**Work to complete:** What is printed must match, line for line, the records from their first line through the line containing "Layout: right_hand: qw", with pictures left out.

──────────────────────────────

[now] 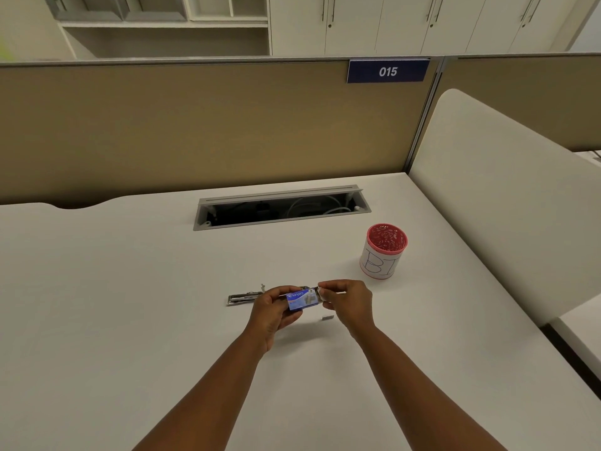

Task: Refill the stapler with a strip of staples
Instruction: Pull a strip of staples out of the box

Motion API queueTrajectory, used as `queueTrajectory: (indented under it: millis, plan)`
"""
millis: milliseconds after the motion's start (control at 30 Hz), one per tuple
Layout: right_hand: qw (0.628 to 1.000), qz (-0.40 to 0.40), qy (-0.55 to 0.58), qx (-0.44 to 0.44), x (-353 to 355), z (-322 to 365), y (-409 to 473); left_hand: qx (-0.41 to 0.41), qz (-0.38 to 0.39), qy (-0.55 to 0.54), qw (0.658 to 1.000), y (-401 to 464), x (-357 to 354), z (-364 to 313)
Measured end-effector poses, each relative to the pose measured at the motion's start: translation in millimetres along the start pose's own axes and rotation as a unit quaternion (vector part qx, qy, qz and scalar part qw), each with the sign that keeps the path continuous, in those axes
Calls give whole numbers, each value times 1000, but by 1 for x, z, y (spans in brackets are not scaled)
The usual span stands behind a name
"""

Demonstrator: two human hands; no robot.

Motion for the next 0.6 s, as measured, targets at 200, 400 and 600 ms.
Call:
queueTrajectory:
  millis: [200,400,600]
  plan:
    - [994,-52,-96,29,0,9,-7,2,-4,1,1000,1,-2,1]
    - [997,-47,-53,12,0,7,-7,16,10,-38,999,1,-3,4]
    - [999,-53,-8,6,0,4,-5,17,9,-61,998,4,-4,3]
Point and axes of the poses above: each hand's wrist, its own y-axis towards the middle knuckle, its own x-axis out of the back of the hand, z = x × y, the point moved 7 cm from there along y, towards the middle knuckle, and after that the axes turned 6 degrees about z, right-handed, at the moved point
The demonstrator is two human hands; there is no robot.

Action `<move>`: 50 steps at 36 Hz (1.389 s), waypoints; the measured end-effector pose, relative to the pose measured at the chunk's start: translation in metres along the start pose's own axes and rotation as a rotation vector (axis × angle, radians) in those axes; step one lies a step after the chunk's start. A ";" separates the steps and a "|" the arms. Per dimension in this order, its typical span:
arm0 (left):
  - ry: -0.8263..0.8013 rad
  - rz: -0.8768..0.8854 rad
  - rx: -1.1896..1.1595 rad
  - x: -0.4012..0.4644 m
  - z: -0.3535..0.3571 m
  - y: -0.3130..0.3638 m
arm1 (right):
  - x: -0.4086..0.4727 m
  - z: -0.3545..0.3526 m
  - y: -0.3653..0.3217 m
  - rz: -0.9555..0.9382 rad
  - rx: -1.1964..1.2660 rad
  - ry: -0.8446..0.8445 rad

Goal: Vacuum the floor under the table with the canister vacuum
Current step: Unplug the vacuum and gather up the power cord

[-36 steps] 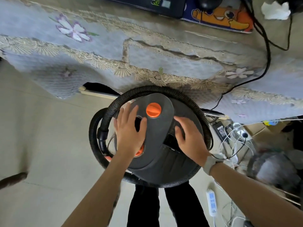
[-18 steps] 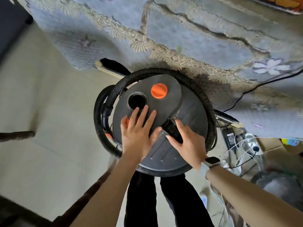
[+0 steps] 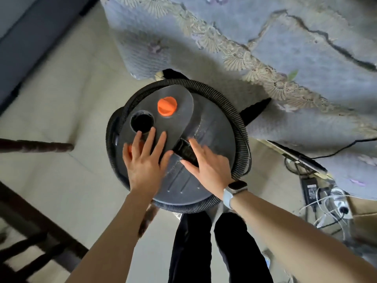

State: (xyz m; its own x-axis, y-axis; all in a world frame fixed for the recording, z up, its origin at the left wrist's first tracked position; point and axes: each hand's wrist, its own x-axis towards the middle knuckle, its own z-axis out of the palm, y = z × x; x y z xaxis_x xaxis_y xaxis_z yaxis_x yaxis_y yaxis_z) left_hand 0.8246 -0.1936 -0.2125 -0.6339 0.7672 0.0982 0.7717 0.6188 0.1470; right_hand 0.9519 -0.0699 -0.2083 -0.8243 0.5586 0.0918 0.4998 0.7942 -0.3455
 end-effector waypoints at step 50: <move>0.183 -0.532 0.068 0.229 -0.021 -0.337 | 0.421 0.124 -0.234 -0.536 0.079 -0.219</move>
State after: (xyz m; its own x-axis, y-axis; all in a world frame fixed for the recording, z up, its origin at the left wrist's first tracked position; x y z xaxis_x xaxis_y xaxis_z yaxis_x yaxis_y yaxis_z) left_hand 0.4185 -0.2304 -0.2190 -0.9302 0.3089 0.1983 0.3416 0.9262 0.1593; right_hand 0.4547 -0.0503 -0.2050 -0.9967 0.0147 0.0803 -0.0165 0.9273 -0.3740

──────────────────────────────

**Worked solution:**
[now] 

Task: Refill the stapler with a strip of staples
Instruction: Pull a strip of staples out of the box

Motion API queueTrajectory, used as `queueTrajectory: (indented under it: millis, plan)`
"""
millis: milliseconds after the motion's start (control at 30 Hz), one per tuple
Layout: right_hand: qw (0.628 to 1.000), qz (-0.40 to 0.40), qy (-0.55 to 0.58), qx (-0.44 to 0.44), x (-353 to 355), z (-322 to 365), y (-409 to 473); left_hand: qx (-0.41 to 0.41), qz (-0.38 to 0.39), qy (-0.55 to 0.54), qw (0.658 to 1.000), y (-401 to 464), x (-357 to 354), z (-364 to 313)

This exercise has been answered in full.